Tantangan Revisi Undang-undang IKN
Fakta terburu-burunya keputusan pemindahan ibu kota melalui Undang-undang No. 3 Tahun 2022 tentang Ibu Kota Negara pada 15 Februari 2022 adalah dengan diajukannya undang-undang tersebut oleh Pemerintah untuk direvisi dengan memasukkannya ke dalam Program Legislatif Nasional Prioritas 2023 yang diwarnai penolakan dari dua fraksi yakni Fraksi Partai Keadilan Sosial (PKS) dan Fraksi Partai Demokrat. Sikap Fraksi Nasional Demokrat (Nasdem) menyatakan sikap abstain dan yang mendukung ada enam fraksi yakni: Fraksi Partai Demokrasi Indonesia-Perjuangan (PDI-P), Fraksi Gerindra, Fraksi Partai Golkar, Fraksi Partai Kebangkitan Bangsa (PKB), Fraksi Partai Amanat Nasional (PAN), dan Fraksi Partai Persatuan Pembangunan (PPP) (Detik, 2022). Walaupun pada akhirnya Fraksi Nasdem kemudian ikut menyetujuinya (Liputan6, 2022).
Dalih untuk percepatan pelaksanaan pemindahan ibu kota ke Nusantara digaungkan sebagai prolog rencana revisi tersebut, namun diduga lebih pada kepentingan untuk mengakomodir kepentingan investor (dalam negeri dan luar negeri) yang masih enggan/minim dalam pembangunan IKN, alhasil anggaran IKN akan semakin mengandalkan/membebani Anggaran Pendapatan dan Belanja negara (APBN).

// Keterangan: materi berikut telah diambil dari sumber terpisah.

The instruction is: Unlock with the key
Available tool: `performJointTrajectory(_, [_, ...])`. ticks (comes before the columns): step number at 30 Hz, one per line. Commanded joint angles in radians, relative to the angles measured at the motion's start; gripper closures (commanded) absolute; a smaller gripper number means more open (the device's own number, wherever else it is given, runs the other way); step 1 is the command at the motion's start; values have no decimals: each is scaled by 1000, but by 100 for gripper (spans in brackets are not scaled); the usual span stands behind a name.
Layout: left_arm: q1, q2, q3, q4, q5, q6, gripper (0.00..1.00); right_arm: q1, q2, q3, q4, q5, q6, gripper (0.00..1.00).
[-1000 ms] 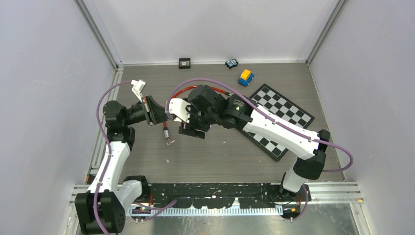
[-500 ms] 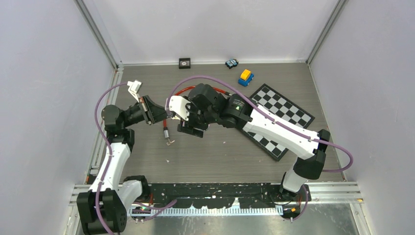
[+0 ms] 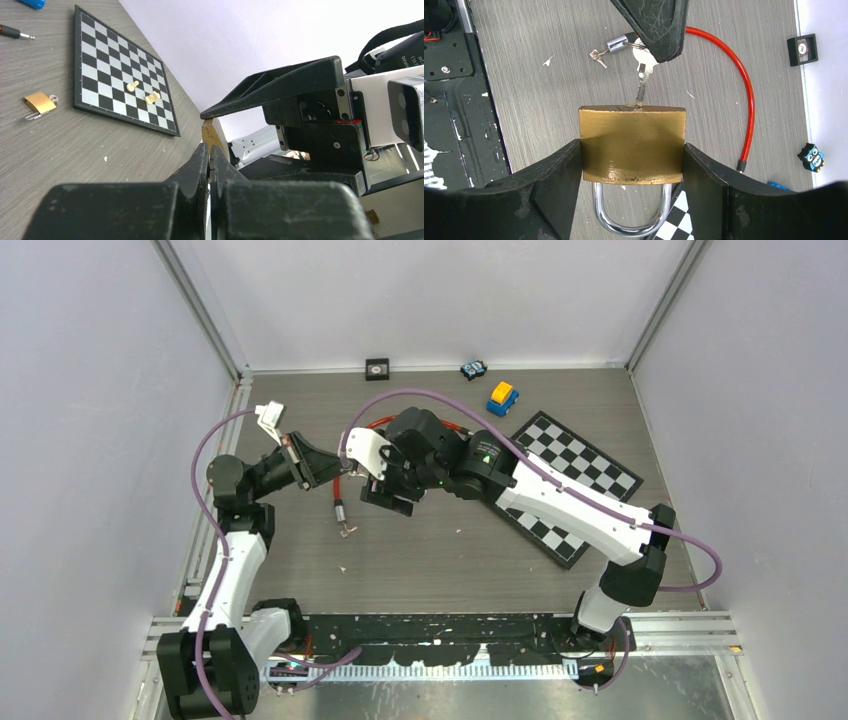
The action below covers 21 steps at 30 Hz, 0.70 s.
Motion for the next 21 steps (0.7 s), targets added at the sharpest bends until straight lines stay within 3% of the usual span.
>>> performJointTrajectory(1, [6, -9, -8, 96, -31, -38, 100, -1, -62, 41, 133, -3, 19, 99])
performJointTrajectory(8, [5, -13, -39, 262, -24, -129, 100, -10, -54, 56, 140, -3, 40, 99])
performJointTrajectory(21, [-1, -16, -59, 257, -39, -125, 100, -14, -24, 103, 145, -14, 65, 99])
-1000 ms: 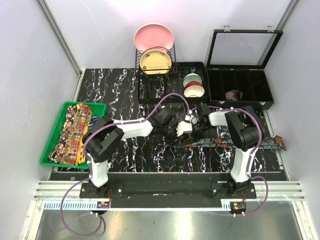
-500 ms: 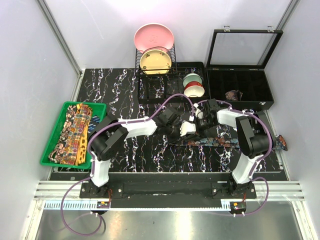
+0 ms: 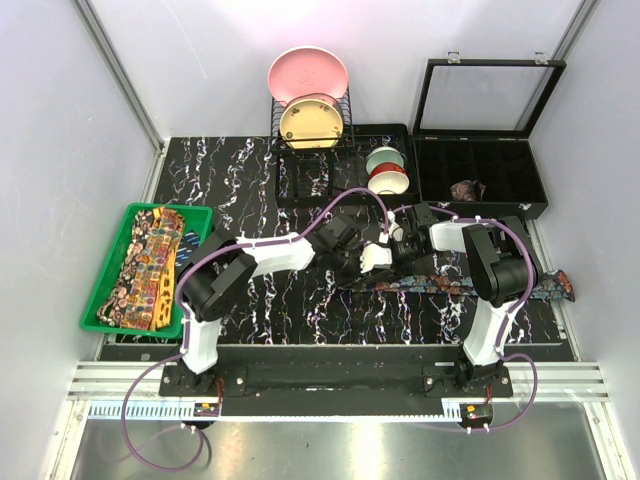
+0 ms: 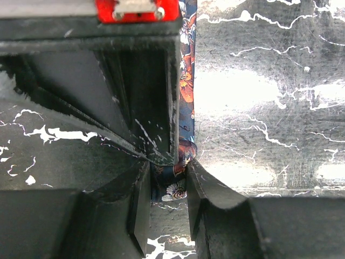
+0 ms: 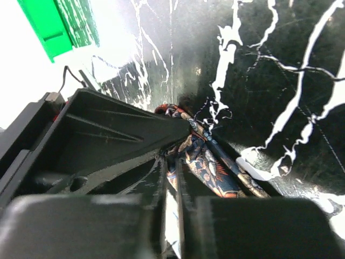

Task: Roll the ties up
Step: Roll the tie at the center of the board.

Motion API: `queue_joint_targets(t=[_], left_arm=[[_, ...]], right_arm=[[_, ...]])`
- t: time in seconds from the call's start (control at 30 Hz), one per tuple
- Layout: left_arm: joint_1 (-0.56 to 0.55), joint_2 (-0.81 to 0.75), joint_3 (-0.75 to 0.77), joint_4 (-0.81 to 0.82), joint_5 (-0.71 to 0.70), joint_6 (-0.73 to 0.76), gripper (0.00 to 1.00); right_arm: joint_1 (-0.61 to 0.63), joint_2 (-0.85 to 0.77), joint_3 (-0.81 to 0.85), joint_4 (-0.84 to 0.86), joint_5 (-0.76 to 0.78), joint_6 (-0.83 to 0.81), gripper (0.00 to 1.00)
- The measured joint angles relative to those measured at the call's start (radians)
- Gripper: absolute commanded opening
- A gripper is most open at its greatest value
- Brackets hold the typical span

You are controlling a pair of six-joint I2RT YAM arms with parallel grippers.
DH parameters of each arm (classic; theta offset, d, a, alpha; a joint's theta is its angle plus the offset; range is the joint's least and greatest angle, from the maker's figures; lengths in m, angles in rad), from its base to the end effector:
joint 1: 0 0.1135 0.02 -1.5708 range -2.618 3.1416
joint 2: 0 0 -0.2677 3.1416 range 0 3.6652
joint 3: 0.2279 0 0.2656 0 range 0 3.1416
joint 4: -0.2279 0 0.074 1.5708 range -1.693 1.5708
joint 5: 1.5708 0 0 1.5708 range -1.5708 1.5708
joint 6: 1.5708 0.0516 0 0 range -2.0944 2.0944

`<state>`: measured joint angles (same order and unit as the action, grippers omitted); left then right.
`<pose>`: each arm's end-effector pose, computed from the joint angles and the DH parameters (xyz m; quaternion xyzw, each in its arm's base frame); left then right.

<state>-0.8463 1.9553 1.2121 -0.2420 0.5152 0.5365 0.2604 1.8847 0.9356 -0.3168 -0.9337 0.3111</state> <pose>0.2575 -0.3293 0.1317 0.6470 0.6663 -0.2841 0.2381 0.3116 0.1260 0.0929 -0.0459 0.8841 0.4650 0.0047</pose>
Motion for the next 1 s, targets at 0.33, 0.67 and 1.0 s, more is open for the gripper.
queue_joint_targets(t=[0.33, 0.67, 1.0], left_arm=[[0.002, -0.035, -0.034, -0.009, 0.000, -0.009, 0.67], [0.045, -0.133, -0.109, -0.010, 0.005, -0.068, 0.72], [0.063, -0.133, -0.127, 0.072, 0.056, -0.076, 0.77]], right_arm=[[0.000, 0.000, -0.002, -0.022, 0.038, -0.017, 0.00], [0.000, 0.000, 0.026, -0.101, 0.095, -0.039, 0.00], [0.000, 0.008, 0.072, -0.194, 0.152, -0.044, 0.00]])
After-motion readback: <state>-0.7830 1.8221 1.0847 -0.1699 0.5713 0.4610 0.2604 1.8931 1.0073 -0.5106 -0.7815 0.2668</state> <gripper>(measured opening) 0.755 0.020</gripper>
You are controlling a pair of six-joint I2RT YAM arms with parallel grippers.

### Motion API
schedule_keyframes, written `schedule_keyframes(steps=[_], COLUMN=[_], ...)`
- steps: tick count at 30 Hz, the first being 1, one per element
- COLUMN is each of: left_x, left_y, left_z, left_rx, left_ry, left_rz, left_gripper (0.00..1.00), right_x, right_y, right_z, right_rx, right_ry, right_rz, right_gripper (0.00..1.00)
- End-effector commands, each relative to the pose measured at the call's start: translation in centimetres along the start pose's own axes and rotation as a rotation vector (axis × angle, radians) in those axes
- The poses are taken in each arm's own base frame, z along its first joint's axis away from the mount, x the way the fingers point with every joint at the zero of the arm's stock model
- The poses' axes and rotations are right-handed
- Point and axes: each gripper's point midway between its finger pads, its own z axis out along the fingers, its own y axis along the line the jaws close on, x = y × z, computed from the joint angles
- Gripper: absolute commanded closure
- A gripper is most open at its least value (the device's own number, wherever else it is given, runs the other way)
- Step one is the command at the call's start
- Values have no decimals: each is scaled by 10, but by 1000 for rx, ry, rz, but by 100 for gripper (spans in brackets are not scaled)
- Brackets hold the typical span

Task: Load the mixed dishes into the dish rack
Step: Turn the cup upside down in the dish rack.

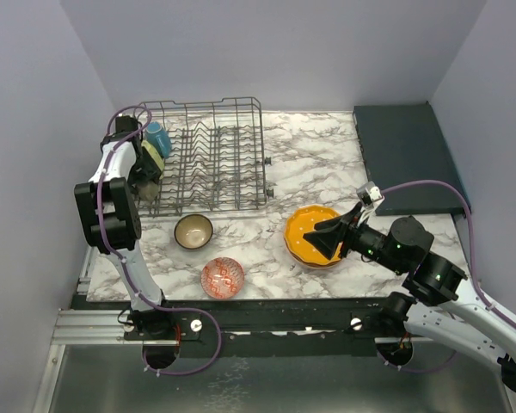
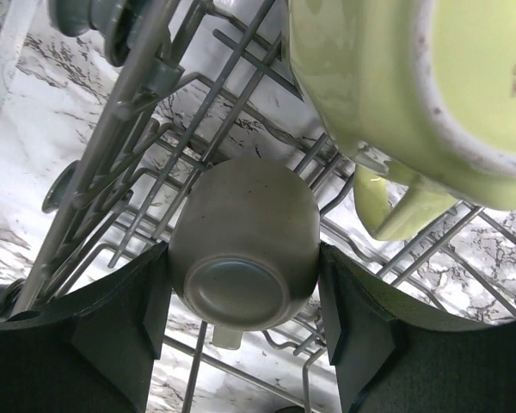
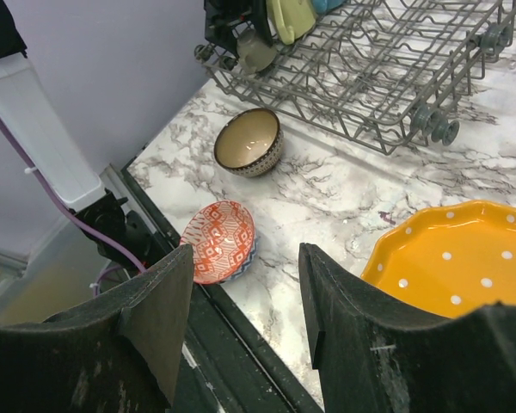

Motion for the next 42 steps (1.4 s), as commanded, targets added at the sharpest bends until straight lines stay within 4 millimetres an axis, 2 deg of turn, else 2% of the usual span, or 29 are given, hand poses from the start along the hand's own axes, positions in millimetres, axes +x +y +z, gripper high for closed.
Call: schedule_keyframes(steps=[1, 9, 16, 18, 25, 33, 39, 42], left_x=[-6, -8, -6, -6, -12, -16, -13, -13], left_y=[-2, 7, 6, 6, 5, 2, 3, 4], left_z=[5, 13, 17, 17, 8, -10, -13, -14], left_rx=[15, -2, -1, 0, 14, 47, 49, 49], left_ry=[-1, 8, 21, 21, -1, -26, -24, -23], left_rz=[-19, -30, -33, -31, -35, -28, -20, -20], left_gripper=[100, 96, 80, 75, 45, 26, 17, 7], right_x=[-5, -4, -2, -2, 0, -2, 0, 0], right_y=[-2, -2, -3, -3, -4, -3, -4, -4], right_z=[-4, -2, -2, -2, -1, 0, 0, -1], right_rx=[18, 20, 23, 23, 28, 29, 35, 37], right_ry=[-14, -8, -1, -2, 10, 10, 20, 26], right_rz=[-16, -14, -13, -15, -14, -9, -3, 4], right_gripper=[42, 41, 39, 38, 36, 33, 32, 31])
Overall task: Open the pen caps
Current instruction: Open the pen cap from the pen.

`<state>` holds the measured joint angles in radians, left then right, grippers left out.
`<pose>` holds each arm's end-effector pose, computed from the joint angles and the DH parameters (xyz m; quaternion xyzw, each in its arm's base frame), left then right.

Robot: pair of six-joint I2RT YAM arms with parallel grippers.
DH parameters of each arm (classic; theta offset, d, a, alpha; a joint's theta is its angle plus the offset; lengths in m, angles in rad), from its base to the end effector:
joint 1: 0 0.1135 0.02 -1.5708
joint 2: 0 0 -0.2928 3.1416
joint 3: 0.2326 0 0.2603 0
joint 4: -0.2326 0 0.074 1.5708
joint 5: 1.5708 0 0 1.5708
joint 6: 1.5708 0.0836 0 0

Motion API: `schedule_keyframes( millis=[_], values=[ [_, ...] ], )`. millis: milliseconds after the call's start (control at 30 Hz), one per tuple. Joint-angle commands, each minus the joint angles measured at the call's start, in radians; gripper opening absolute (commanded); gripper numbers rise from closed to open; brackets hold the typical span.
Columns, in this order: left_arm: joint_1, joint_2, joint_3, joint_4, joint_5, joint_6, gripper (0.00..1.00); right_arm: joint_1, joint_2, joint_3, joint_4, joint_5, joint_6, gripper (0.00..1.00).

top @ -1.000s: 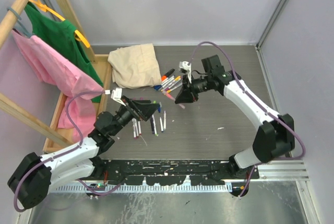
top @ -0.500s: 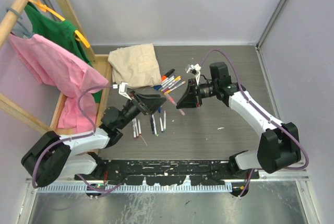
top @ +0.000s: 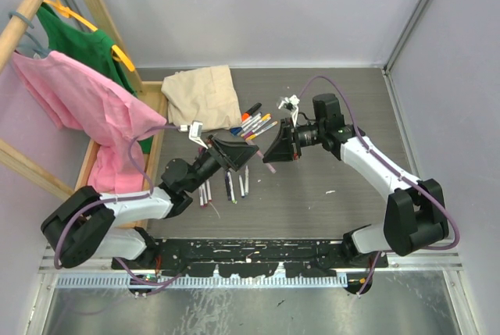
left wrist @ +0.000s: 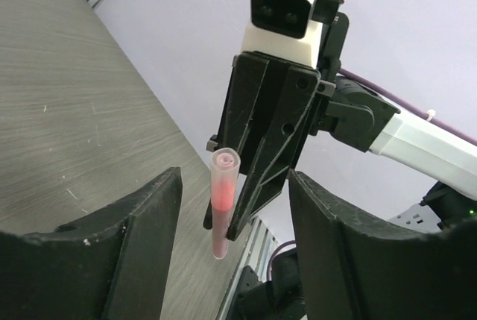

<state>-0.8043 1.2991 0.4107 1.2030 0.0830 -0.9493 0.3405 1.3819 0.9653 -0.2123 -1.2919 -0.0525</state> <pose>0.2012 -0.2190 0.2855 -0.0090 0.5880 -0.6370 0.4984 0.2554 0.1757 0.2964 -0.4068 0.6446 0.5829 0.2816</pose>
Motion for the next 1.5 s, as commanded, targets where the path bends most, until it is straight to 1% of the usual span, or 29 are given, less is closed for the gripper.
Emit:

Alasan mekanisme pengumpulan anggaran menjadi salah satu alasan revisi undang-undang IKN, hal ini diakui oleh Anggota Dewan Perwakilan Rakyat (DPR-RI) (Liputan6, 2022), juga diakui oleh pemerintah bahwa revisi ini mendengar permintaan para investor (CNN, 2022). Tulisan ini mencermati adanya peluang memperbaiki proses formulasi yang kemarin terkesan terburu-buru dan mengabaikan partisipasi publik. Rencana revisi ini menjadi pintu masuk untuk membuka partisipasi seluas-luasnya proses formulasi kebijakan tersebut. Terdapat dua sosial setting yakni menuju election 2024 dan dihentikannya kebijakan PPKM.